SPX Early Stages Price Path Chart

With that, if we now look at $AURA, we can see that it has followed a similar path to $SPX, although it has skipped the 'consolidate at $40m MCap' range. This is likely since traders/participants are front running what they, and we believe to be the inevitable - that this re-rates drastically higher.

Once $SPX broke out of the $200m area, it moved up to $1.0b (a 5x) in the next 8 days. $AURA is currently following a similar pattern, with price now consolidating around the $200m MCap level. Assuming we see a breakout of $0.21, and $AURA follows a similar path to $SPX's breakout, then we'd expect a significant re-rating higher for price. And this is what we're positioning for.

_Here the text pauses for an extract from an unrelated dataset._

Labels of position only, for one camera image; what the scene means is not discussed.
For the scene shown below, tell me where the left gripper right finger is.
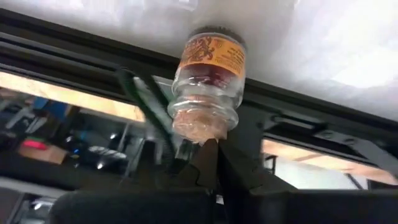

$AURA Early Stages Price Path:

AURA Early Stages Price Path Chart

Cryptonary's take

Despite the geopolitical escalation, we remain positive on the market as we expect an extremely positive environment for risk assets going into Q3, and especially in Q4. Therefore, we're currently looking to increase our exposure to the market by buying into significant pullbacks, which geopolitical escalations, for example, can give us.

We'll be bidders for:

  • BTC: between $92k and $98k
  • SOL: between $110 and $150
  • HYPE: between $24 and $32
These would be Spot buys with a view to holding them for the long term (likely the next 12 months at least).

Alongside this, we'll remain on the hunt for new opportunities, as you have seen this week with $AURA, which we have pulled the trigger on, and it is now an official 'Cryptonary Pick'. Currently, $AURA is the standout opportunity that we're seeing in the market, and so our focus is currently there for now.